This one will be short, but I figured I'd better bash off another before we head off to New Zealand, where our time will be short and we probably won't have time to write...

This morning we had coffee at the house of a man named Killer. He's an automechanic, and I was a bit too nervous to ask him how he got the name. After we left, I asked Wayne and he said his last name starts with "Kill" and so everyone just calls him "Killer." But then he said something to the effect that he had proved himself worthy of his nickname, and I left it at that.

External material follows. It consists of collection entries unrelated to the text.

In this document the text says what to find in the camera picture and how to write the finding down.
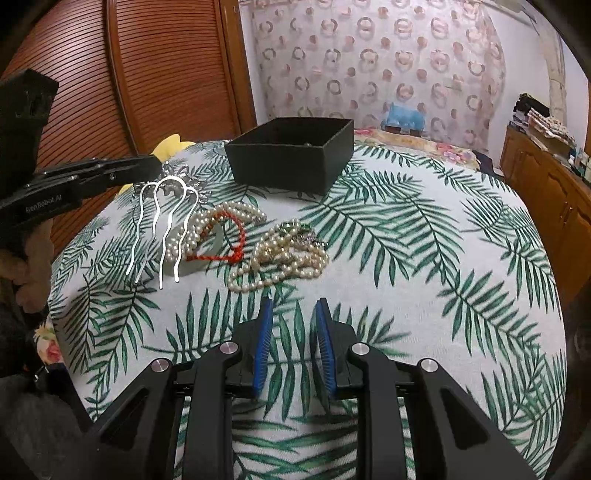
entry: black box
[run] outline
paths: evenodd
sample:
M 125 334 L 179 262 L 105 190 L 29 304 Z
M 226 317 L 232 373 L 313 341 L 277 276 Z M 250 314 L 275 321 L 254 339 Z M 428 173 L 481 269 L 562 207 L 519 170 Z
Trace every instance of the black box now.
M 353 156 L 353 121 L 282 117 L 226 144 L 234 180 L 324 195 Z

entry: wooden louvered door
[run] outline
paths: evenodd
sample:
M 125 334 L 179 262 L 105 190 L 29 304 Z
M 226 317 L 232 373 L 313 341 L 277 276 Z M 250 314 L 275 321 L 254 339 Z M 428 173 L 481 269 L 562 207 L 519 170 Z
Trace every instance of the wooden louvered door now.
M 193 141 L 235 137 L 240 126 L 217 0 L 111 3 L 129 110 L 144 145 L 152 149 L 173 133 Z
M 255 126 L 238 0 L 61 0 L 3 72 L 60 83 L 37 167 L 148 153 L 163 138 L 234 138 Z M 55 219 L 59 253 L 113 198 Z

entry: wall
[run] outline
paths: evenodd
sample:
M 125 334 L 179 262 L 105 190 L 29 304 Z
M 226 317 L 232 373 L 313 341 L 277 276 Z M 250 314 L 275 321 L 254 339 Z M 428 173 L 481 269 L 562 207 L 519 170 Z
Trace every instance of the wall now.
M 519 94 L 527 92 L 548 105 L 550 82 L 538 35 L 525 14 L 508 14 L 487 8 L 501 38 L 505 52 L 506 81 L 504 95 L 490 125 L 489 156 L 498 163 L 505 142 L 506 126 L 513 114 Z M 266 121 L 267 112 L 256 56 L 251 15 L 247 5 L 241 6 L 246 55 L 252 82 L 258 123 Z M 589 115 L 587 78 L 569 48 L 564 46 L 567 88 L 567 123 L 578 145 L 585 145 Z
M 252 31 L 251 13 L 248 5 L 240 5 L 240 18 L 242 32 L 244 34 L 244 49 L 246 50 L 246 60 L 248 62 L 248 74 L 251 78 L 252 100 L 255 105 L 256 122 L 260 125 L 267 121 L 267 109 L 262 92 L 261 71 L 259 69 L 259 62 L 256 59 L 254 33 Z

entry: patterned curtain
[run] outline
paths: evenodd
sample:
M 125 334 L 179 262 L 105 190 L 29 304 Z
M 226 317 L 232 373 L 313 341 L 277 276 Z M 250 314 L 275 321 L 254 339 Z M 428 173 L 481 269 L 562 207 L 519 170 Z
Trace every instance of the patterned curtain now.
M 482 4 L 255 0 L 251 13 L 269 119 L 379 127 L 394 103 L 423 113 L 432 140 L 487 150 L 505 59 Z

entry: human hand
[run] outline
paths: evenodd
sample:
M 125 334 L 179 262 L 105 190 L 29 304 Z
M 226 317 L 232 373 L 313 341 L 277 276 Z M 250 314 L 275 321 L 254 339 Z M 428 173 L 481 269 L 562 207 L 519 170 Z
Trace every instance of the human hand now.
M 21 286 L 15 299 L 25 313 L 42 311 L 51 291 L 51 259 L 53 243 L 50 239 L 53 220 L 38 225 L 25 242 L 27 260 L 0 249 L 0 277 Z

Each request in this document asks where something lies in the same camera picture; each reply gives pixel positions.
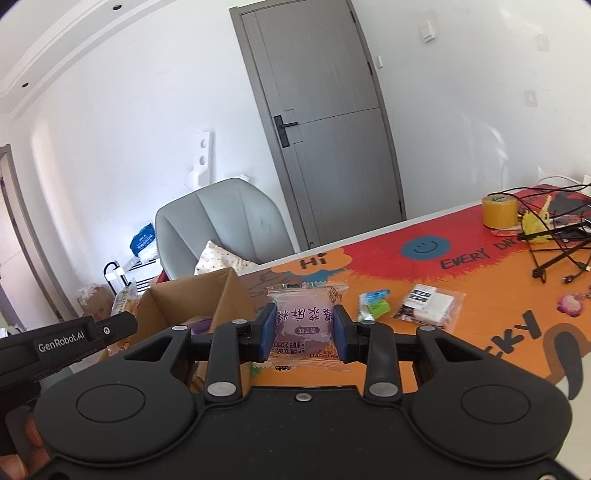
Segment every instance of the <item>white cushion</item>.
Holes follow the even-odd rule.
[[[195,275],[213,272],[214,270],[228,267],[232,267],[237,272],[240,272],[253,265],[256,265],[256,263],[243,260],[239,256],[217,246],[209,240],[207,245],[205,245],[203,252],[201,252],[197,265],[195,265]]]

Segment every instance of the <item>chair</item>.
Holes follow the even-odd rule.
[[[263,264],[294,253],[279,209],[250,183],[227,179],[156,213],[156,240],[169,279],[193,275],[208,240]]]

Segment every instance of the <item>yellow tape roll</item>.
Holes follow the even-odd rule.
[[[517,225],[517,199],[509,195],[489,195],[482,199],[482,222],[489,228]]]

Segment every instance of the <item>painted table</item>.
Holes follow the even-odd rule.
[[[553,205],[568,200],[565,196]],[[541,252],[539,263],[557,252]],[[586,262],[589,251],[573,255]],[[568,396],[574,420],[559,460],[582,478],[591,478],[591,303],[571,317],[557,310],[559,298],[587,293],[591,275],[571,284],[561,278],[576,273],[562,260],[547,271],[547,282],[531,276],[534,268],[526,244],[493,235],[482,225],[480,204],[467,205],[382,228],[321,248],[293,255],[254,271],[242,281],[262,308],[267,287],[302,281],[345,280],[349,290],[343,305],[351,318],[358,314],[361,293],[390,289],[387,300],[395,311],[415,283],[465,293],[460,316],[451,333],[493,355],[556,384]],[[398,333],[414,333],[416,324],[380,318]],[[362,388],[365,366],[345,371],[294,368],[257,369],[256,385],[357,385]],[[417,386],[410,364],[401,364],[405,391]]]

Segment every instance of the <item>smiley face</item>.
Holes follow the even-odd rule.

We also visited the free range egg farm where Wayne and Iris get the incredible eggs that I've been scrambling each morning. And we visited the wholesale seafood place where Wayne gets his fish and those MASSIVE shrimp we ate two nights ago. Today he picked up some boarfish, which he ordered several days ago to ensure that we could eat it. Boarfish is a deepwater fish that's very hard to get, and Wayne claims that it's HANDS DOWN the most delicious fish ever. And it should be, at around $35 a pound!

This afternoon we all went to Yanchep National Park, where there's a small koala colony. J-P remarked that they're actually quite ugly, despite their reputation. We also played with a family of kangaroos on the golf course in the national park. J-P chased them around the green.

We'll be quite sad to leave these people. They have redefined hospitality for me.